Stored data =>
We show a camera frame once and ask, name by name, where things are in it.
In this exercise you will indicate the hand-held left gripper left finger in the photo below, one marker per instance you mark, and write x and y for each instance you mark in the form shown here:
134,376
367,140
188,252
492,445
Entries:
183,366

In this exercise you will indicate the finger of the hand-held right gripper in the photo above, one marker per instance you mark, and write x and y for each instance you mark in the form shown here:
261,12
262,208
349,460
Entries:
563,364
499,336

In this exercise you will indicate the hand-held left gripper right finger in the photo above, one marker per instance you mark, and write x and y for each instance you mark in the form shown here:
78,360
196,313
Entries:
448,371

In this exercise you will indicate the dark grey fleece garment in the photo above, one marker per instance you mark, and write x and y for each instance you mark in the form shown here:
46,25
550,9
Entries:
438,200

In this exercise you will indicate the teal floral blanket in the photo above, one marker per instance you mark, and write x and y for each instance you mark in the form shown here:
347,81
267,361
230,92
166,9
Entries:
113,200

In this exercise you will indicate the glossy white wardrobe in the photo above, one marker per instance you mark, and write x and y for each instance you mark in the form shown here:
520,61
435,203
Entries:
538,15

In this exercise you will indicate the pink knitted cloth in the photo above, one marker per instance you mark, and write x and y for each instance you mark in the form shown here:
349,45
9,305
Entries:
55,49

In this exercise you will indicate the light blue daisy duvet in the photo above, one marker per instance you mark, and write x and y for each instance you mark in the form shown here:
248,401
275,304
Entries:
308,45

Exercise => Search the records line by line for the word "write" and copy every line where it appears.

Output of the exercise =>
In this exercise you will indicate the hand-held left gripper left finger in the photo below, one marker per instance you mark, and write x and y for each instance you mark in the form shown here:
In this exercise you will indicate the finger of the hand-held right gripper in the photo above, one marker per instance you mark, and write x and y for each instance you mark in the form shown here:
In this exercise you will indicate the hand-held left gripper right finger in the photo above, one marker per instance you mark, and write x and y for each instance you mark in the form shown here:
In this exercise you will indicate the dark grey fleece garment in the photo above, one marker per instance you mark, and write x and y for each instance you mark in the form shown here:
In this exercise you will indicate the teal floral blanket in the photo above, one marker per instance you mark, and write x and y for each instance you mark in the form shown here:
In this exercise you will indicate the glossy white wardrobe in the photo above, one marker per instance you mark, and write x and y for each instance you mark in the form shown here:
In this exercise you will indicate the pink knitted cloth in the photo above, one marker per instance you mark, and write x and y for each instance you mark in the form shown here:
In this exercise you will indicate the light blue daisy duvet in the photo above, one marker per instance you mark, and write x and y for each instance you mark in the form shown here:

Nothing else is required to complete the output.